3 minute read
Letter from the Chairman
2019 was a significant year for The Gorta Group, as the organisation reached a record 380,000 households across our programmes, and implemented a total of 32 projects across nine core countries in the region. In total, our turnover for the year was €33.4m.
OUR SUBSIDIARIES extended our organisational reach even further, with Partner Africa’s ethical consultancy working with companies in over 40 countries, TruTrade sourcing from thousands of smallholders in East Africa for national and regional markets, and Traidlinks facilitating unique trade partnerships in the Great Lakes Region.
Advertisement
Our core work remains focused on smallholder farmers, farmer associations, and African agri-business. In the agrienterprise sector we received the largest ever grant in the organisation’s long history – an award from the European Union of €26m to establish and deliver an agri-business Challenge Fund to support the growth and development of that sector in Zambia.
Over a five-year period, ENTERPRISE Zambia will provide investment funding to upwards of 40 businesses in the agri-business and aquaculture sectors in the southern African country, with the goal of creating thousands of new jobs in processing and production, and new markets for up to 150,000 smallholder farmers in Zambia.
As I write this introduction to our annual report, we are in the midst of the worst global health crisis in a century.
COVID-19 has claimed lives, damaged health and caused economic devastation across the globe, and it continues to pose a grave threat to the fabric of our societies. Our governments, health authorities, and so many others are helping us to navigate the challenges that have resulted from this pandemic. As we look to the future, much of the discourse has been around how we must adapt to a ‘new normal’. Our resilience and ability to meet the challenges posed by COVID-19 will ultimately determine how and when we recover from this crisis.
That is the case both in the western world, and in the countries where we are delivering programmes and supporting communities, in sub-Saharan Africa.
Like many other organisations in the non-profit sector, Self Help Africa is counting the economic costs of coronavirus. Many of our planned fundraising events and activities for 2020 – in Ireland, the UK and USA - have been cancelled, our network of charity shops closed for four months, as did most of our offices.
As the chairman of the Board of Directors, I am extremely grateful to all of our staff across the world for the manner in which they managed these challenges. Our workforce has adapted to working remotely, while they have also shown enormous goodwill and cooperation in accepting wage cuts and shortened working hours, during the pandemic.
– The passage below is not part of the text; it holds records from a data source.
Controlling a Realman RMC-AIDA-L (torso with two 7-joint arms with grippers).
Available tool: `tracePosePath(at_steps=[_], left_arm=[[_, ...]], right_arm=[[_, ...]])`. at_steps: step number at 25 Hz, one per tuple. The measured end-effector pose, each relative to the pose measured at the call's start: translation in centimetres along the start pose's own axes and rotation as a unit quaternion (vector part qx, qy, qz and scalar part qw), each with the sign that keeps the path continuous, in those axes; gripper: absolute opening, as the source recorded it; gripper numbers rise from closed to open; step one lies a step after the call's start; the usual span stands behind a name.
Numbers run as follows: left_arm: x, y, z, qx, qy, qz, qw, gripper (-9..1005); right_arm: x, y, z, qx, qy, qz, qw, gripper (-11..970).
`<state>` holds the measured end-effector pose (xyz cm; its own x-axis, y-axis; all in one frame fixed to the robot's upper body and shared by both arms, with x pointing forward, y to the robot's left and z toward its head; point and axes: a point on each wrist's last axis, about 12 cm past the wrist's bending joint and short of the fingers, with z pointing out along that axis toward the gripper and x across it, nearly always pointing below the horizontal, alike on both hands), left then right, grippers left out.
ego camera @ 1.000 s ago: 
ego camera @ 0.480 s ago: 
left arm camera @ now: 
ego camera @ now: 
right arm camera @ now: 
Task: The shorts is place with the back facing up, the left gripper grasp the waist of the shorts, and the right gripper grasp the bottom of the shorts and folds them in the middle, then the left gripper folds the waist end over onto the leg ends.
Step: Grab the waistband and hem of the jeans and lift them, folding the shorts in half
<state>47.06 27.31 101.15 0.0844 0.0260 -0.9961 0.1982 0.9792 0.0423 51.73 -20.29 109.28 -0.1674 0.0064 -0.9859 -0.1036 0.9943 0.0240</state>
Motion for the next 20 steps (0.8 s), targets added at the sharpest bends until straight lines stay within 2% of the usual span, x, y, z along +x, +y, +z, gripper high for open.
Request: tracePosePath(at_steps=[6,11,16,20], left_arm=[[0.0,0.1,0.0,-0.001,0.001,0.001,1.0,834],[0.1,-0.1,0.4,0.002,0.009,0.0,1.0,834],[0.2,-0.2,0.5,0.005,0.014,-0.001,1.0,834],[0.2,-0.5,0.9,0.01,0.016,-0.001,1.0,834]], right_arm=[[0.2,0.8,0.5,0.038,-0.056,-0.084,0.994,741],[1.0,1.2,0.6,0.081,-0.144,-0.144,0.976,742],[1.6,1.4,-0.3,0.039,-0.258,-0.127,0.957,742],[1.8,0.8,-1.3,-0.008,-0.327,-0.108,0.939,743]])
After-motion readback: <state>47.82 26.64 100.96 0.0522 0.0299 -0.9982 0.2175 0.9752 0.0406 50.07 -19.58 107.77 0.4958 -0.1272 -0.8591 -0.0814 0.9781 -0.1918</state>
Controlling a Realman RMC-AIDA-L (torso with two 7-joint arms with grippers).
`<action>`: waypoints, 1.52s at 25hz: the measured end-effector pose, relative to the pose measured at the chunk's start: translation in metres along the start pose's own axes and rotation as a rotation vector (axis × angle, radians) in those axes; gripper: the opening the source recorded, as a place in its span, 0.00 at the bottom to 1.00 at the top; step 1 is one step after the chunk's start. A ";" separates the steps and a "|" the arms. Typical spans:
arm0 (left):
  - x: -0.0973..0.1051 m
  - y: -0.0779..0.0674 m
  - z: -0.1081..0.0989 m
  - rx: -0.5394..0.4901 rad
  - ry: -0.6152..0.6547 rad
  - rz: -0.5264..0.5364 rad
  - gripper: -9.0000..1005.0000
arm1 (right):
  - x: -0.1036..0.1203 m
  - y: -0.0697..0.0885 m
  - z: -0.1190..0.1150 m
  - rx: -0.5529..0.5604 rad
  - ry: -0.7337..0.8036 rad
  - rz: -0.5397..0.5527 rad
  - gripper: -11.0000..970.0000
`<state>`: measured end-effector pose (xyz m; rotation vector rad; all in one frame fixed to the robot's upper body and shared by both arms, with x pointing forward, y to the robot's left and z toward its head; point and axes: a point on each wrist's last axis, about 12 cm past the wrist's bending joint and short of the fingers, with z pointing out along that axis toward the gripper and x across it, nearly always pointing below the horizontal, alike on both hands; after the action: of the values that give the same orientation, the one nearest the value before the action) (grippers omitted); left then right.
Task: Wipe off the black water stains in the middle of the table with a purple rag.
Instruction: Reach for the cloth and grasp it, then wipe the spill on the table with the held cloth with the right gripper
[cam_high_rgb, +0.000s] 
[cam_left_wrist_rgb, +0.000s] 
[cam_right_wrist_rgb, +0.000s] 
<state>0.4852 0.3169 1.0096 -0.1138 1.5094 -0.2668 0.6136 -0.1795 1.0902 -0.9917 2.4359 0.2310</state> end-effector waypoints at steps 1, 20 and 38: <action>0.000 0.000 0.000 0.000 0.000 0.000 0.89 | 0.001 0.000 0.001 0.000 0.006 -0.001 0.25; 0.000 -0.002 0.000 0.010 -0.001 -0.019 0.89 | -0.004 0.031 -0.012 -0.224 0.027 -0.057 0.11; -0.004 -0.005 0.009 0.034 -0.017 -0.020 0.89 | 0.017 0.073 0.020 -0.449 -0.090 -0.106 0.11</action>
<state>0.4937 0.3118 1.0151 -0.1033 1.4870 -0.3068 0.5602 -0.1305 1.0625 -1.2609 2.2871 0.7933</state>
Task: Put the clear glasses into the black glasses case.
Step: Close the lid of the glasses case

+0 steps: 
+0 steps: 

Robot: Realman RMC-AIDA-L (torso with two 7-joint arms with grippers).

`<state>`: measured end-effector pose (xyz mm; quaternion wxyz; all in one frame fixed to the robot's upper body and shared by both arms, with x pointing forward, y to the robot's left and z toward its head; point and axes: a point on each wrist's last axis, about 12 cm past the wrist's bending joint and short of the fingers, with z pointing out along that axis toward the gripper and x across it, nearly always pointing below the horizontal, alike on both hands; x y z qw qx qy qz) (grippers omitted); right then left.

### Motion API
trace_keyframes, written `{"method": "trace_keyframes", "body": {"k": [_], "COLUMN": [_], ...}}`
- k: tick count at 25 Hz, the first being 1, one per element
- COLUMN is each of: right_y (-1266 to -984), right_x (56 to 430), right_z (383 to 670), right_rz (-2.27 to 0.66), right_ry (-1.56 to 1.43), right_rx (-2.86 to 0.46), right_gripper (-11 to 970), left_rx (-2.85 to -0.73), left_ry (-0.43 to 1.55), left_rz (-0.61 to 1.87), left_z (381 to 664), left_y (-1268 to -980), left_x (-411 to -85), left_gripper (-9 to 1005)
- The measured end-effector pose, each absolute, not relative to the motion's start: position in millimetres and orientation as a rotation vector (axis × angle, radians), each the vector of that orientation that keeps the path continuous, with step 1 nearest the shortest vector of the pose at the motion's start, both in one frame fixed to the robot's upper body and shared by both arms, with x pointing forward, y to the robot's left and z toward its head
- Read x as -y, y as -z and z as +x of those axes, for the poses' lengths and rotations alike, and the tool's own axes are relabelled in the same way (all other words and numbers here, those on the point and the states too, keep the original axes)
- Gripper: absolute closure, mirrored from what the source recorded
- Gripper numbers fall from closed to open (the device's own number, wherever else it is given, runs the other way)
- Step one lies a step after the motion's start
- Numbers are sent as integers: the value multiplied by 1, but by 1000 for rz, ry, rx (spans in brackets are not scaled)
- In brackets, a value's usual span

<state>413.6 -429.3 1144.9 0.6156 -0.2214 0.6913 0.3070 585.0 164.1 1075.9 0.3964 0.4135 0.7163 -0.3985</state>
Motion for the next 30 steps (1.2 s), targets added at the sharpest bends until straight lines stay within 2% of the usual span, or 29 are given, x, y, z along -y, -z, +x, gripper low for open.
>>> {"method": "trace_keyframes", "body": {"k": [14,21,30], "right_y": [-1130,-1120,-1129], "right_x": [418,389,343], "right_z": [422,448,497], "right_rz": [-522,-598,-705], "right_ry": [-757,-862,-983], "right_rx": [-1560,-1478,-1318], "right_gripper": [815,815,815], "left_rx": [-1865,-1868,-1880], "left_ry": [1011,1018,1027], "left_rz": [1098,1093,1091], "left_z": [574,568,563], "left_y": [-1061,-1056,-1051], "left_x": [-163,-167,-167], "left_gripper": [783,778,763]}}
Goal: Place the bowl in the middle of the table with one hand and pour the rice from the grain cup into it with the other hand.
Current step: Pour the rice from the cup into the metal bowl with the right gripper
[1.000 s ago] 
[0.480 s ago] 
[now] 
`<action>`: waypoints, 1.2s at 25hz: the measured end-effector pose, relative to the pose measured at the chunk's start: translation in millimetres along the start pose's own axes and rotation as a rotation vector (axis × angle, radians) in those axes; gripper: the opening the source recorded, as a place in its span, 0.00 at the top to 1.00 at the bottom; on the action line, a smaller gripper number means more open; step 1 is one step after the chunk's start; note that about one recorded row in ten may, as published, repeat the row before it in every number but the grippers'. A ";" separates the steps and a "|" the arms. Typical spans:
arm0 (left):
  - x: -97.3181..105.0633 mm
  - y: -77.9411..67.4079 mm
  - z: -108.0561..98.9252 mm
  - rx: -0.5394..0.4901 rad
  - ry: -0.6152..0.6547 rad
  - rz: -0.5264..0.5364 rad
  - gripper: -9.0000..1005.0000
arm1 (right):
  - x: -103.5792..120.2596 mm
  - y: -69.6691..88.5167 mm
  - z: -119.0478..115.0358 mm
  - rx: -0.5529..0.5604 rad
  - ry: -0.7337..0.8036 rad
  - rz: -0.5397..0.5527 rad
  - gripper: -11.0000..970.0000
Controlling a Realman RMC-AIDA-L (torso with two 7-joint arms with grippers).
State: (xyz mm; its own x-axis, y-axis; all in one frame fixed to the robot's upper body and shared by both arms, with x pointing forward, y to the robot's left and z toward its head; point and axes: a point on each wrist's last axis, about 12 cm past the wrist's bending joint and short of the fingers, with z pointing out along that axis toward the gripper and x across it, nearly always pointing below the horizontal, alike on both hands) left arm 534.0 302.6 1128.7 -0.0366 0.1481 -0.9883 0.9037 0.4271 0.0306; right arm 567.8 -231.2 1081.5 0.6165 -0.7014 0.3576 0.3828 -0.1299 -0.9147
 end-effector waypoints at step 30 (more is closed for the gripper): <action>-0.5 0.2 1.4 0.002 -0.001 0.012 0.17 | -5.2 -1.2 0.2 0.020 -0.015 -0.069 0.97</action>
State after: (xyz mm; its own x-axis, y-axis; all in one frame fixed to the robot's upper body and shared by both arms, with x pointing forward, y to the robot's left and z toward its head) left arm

For this, and for the support from suppliers, from donors, and from other quarters, we are extremely grateful.
I would like to acknowledge the tremendous contribution Tom Kirley made to the organisation and extend our deepest sympathies to his family on his passing in May 2020. Tom played a pivotal role in Gorta over many years as a sub committee and Board member and also as interim CEO. He was part of the team that brought Gorta and Self Help Africa together and the organisation has gone from strength to strength as a result. His commitment to supporting the eradication of poverty in Africa and doing the right thing, no matter how challenging, has been a huge part of our collective success. We will miss him dearly.
We watched the spread of COVID-19 with trepidation, and were acutely aware too of the potential that this deadly virus had to cause devastation in sub-Saharan Africa, should it take hold.
We are fortunate that Self Help Africa emerged from 2019 in a strong position, both programmatically and financially. In this, my last year as Chairman, I want to say how grateful I am to my colleagues on our Board for the support they have provided to me, and for the important oversight that they have given to the organisation and its work, over the last number of years. A mid-term evaluation of our current five-year strategic plan, ‘Embracing Change’ that was carried out in 2019 has allowed us to focus anew on our mission.
It will give us new confidence and determination that we can meet the challenges and achieve our targets in the years ahead.